How Do You Change a Habit (According to Psychology)

How Do You Change a Habit (According to Psychology)

Habits are hard to kill, and rightly so. They are a part and parcel of your personality traits and mold your character.

However, habits are not always something over-the-top and quirky enough to get noticed. Think of subtle habits like tapping fingers when you are nervous and humming songs while you drive. These are nothing but ingrained habits that you may not realize easily.

Just take a few minutes and think of something specific that you do all the time. You will notice how it has become a habit for you without any explicit realization. Everything you do on a daily basis starting with your morning routine, lunch preferences to exercise routines are all habits.
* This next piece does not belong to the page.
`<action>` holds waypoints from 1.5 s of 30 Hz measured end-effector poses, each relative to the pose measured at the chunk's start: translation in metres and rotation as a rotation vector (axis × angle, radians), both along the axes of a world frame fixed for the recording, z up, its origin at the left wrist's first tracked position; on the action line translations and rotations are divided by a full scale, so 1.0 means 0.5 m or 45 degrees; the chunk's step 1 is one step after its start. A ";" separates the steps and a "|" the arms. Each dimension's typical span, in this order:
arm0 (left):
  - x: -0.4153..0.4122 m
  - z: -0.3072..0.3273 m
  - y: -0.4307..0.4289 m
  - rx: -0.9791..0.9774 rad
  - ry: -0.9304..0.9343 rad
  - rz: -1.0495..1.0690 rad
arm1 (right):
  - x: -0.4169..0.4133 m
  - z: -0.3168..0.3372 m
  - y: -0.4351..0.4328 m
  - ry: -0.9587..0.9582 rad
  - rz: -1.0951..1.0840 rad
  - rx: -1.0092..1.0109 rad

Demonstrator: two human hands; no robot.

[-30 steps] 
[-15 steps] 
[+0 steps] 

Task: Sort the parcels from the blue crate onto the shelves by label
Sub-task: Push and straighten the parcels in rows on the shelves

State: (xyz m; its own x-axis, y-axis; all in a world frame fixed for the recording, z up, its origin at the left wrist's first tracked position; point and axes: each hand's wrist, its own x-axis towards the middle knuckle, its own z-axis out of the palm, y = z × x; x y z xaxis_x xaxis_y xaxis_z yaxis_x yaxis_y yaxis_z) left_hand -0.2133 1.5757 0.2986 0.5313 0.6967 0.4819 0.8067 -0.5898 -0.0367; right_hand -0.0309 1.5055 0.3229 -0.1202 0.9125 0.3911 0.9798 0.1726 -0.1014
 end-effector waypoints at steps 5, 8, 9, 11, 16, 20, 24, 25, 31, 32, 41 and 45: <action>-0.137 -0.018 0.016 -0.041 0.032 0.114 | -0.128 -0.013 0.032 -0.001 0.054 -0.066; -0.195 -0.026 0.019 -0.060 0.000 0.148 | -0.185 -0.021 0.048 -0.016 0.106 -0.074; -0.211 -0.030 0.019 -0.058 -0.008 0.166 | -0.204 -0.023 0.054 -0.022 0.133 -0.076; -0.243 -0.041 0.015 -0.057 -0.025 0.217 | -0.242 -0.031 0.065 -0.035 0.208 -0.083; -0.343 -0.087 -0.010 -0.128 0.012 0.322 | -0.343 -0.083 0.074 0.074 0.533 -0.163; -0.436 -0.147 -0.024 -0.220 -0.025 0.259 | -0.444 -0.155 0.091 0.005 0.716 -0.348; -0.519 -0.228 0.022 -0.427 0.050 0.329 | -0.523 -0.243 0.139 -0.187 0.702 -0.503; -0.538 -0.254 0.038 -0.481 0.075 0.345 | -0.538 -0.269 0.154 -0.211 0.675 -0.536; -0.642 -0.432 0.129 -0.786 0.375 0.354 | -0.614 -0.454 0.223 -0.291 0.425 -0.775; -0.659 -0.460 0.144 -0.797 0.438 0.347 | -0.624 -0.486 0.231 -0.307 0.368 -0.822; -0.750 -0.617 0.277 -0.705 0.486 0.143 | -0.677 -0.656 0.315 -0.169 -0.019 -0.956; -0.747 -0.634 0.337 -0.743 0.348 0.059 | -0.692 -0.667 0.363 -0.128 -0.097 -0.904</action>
Habits mostly form from life experiences and certain observed behaviors, not all of them are healthy. Habitual smoking can be dangerous to your health. Similarly, a habit could also make you lose out on enjoying something to its best – like how some people just cannot stop swaying their bodies when delivering a speech.

Thus, there could be a few habits that you would want to change about yourself. But changing habits is not as easy as it seems.

In this article, you will learn why it isn’t easy to build new habits, and how to change habits.

What Makes It Hard To Change A Habit?

To want to change a particular habit means to change something very fundamental about your behavior.[1] Hence, it’s necessary to understand how habits actually form and why they are so difficult to actually get out of.

The Biology

Habits form in a place what we call the subconscious mind in our brain.[2]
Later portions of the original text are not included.